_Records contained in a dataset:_
□ □ □ □
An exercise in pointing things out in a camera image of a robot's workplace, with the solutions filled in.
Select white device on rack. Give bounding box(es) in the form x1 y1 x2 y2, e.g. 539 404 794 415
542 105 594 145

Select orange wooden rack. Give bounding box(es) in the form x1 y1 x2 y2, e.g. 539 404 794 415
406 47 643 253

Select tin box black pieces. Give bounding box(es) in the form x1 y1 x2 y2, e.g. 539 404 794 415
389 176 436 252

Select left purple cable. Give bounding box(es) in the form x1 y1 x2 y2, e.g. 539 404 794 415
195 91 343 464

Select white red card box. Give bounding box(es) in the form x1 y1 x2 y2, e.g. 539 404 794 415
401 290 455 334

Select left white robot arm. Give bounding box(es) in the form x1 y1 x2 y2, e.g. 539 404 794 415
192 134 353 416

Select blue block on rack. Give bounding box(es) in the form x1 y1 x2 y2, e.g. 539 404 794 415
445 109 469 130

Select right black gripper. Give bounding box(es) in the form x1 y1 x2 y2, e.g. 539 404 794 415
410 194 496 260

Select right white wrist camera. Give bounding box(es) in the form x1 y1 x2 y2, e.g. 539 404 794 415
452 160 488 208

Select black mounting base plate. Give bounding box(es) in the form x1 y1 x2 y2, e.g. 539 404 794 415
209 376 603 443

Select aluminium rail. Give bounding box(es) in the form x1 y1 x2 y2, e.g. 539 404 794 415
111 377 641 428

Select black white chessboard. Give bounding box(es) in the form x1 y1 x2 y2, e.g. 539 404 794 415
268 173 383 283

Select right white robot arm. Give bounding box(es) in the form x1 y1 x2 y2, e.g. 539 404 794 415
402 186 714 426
□ □ □ □
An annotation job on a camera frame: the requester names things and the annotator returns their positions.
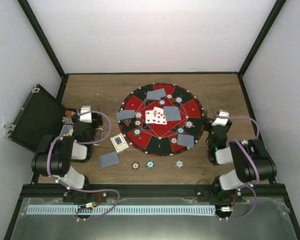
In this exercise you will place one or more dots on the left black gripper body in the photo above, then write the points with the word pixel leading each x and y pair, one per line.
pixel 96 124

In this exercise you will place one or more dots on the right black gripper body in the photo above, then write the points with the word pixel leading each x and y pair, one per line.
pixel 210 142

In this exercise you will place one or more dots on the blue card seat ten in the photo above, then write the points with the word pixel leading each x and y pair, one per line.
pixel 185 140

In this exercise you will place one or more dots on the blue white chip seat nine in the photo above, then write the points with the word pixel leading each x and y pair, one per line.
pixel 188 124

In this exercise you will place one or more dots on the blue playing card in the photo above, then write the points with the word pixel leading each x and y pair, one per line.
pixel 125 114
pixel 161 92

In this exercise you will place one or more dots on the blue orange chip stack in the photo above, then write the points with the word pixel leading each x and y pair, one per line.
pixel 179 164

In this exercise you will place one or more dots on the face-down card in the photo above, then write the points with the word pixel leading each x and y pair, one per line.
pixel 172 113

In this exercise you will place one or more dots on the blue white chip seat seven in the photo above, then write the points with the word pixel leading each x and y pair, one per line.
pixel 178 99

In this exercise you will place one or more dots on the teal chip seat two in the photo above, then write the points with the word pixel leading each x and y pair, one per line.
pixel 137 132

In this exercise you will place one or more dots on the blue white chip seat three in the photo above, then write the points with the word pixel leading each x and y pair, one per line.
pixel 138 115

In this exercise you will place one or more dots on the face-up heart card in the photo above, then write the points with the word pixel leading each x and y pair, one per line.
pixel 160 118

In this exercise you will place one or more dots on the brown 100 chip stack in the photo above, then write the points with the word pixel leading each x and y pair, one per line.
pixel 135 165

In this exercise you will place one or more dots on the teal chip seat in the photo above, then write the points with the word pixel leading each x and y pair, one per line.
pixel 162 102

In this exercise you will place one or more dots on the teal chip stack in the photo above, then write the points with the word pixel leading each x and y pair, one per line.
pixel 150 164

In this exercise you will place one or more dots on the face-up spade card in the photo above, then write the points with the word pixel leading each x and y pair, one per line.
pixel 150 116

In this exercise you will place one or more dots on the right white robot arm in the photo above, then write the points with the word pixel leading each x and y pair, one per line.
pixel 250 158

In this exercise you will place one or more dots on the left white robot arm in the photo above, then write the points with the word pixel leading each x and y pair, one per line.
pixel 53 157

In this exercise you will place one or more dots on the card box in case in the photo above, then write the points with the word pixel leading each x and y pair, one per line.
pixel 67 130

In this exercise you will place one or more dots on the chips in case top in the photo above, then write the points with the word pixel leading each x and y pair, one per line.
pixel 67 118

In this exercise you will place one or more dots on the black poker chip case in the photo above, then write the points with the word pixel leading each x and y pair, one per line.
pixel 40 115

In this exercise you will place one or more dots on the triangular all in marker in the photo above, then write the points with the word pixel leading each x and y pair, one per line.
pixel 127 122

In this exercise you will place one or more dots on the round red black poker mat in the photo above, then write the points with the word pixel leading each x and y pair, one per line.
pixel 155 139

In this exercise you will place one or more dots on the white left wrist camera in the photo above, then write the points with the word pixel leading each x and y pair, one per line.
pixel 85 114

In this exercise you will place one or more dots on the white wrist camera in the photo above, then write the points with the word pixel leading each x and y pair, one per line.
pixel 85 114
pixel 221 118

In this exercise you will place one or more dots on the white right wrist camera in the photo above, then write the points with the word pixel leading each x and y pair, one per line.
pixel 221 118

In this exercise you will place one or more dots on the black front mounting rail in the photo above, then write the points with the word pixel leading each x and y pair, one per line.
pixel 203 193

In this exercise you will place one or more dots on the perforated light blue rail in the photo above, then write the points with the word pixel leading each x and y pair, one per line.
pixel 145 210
□ □ □ □
_DIRECTIONS FOR THIS TASK:_
Give the number of lines in the records above that contain "things", with no other words.

_SOLVED EXERCISE:_
2